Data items
• • • •
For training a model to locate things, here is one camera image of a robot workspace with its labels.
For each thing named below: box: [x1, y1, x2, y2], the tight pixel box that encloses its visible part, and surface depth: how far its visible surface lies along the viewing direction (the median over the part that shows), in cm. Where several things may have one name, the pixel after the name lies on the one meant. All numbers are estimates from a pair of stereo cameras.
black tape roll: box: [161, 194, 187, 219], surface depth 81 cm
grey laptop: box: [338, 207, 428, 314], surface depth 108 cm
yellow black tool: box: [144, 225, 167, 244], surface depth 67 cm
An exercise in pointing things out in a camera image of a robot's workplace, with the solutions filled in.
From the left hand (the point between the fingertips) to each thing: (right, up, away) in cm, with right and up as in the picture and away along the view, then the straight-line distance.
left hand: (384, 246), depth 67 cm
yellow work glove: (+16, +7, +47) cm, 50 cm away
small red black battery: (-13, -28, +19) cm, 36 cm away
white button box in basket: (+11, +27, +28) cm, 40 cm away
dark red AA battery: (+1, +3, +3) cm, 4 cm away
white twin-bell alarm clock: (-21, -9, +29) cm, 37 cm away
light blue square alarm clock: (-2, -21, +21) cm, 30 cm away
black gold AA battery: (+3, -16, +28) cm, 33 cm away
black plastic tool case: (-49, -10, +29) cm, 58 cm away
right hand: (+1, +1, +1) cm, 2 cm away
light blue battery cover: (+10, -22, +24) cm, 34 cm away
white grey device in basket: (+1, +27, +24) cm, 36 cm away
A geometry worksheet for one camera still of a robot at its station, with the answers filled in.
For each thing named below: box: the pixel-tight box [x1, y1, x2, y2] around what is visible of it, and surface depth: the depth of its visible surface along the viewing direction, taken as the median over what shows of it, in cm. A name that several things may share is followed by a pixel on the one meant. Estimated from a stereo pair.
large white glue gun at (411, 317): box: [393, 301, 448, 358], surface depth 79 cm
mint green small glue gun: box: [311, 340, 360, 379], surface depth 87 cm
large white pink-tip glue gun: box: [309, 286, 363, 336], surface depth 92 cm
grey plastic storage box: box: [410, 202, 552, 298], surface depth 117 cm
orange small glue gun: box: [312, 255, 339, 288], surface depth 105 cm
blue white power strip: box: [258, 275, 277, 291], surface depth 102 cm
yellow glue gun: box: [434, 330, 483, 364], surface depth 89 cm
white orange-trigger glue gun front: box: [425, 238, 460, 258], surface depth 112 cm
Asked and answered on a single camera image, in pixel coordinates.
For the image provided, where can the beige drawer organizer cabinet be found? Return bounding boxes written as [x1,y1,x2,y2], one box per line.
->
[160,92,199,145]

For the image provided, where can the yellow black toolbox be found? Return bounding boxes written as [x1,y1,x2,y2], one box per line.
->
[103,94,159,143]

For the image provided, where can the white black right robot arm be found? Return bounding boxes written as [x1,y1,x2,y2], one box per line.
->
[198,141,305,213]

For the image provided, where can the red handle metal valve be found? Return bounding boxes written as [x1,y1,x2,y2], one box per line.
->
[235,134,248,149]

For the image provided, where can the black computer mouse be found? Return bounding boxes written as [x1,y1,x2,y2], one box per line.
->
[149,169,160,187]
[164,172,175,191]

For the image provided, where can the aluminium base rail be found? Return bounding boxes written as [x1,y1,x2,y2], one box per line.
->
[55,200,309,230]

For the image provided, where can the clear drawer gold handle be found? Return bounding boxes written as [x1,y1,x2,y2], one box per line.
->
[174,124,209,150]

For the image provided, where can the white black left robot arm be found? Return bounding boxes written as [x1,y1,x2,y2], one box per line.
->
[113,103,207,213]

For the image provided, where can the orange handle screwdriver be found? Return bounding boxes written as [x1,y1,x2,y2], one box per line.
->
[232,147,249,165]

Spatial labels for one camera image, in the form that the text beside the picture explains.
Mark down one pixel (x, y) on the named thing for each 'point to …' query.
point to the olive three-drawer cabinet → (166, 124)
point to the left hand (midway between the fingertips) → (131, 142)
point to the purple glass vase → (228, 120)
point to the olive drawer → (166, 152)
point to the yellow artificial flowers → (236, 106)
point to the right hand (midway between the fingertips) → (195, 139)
• • • •
### EXERCISE DIRECTIONS
All lines in the data above from the one with "grey laptop: box: [338, 207, 428, 314], surface" through the one with "white grey device" must be repeated exactly, and no others.

### REPLY TO THE TASK
grey laptop: box: [338, 207, 428, 314], surface depth 108 cm
yellow black tool: box: [144, 225, 167, 244], surface depth 67 cm
An exercise in pointing things out in a camera image of a robot's workplace, with the solutions filled in.
From the left hand (the point between the fingertips) to each thing: (right, up, away) in cm, with right and up as in the picture and away along the view, then the straight-line distance.
left hand: (384, 246), depth 67 cm
yellow work glove: (+16, +7, +47) cm, 50 cm away
small red black battery: (-13, -28, +19) cm, 36 cm away
white button box in basket: (+11, +27, +28) cm, 40 cm away
dark red AA battery: (+1, +3, +3) cm, 4 cm away
white twin-bell alarm clock: (-21, -9, +29) cm, 37 cm away
light blue square alarm clock: (-2, -21, +21) cm, 30 cm away
black gold AA battery: (+3, -16, +28) cm, 33 cm away
black plastic tool case: (-49, -10, +29) cm, 58 cm away
right hand: (+1, +1, +1) cm, 2 cm away
light blue battery cover: (+10, -22, +24) cm, 34 cm away
white grey device in basket: (+1, +27, +24) cm, 36 cm away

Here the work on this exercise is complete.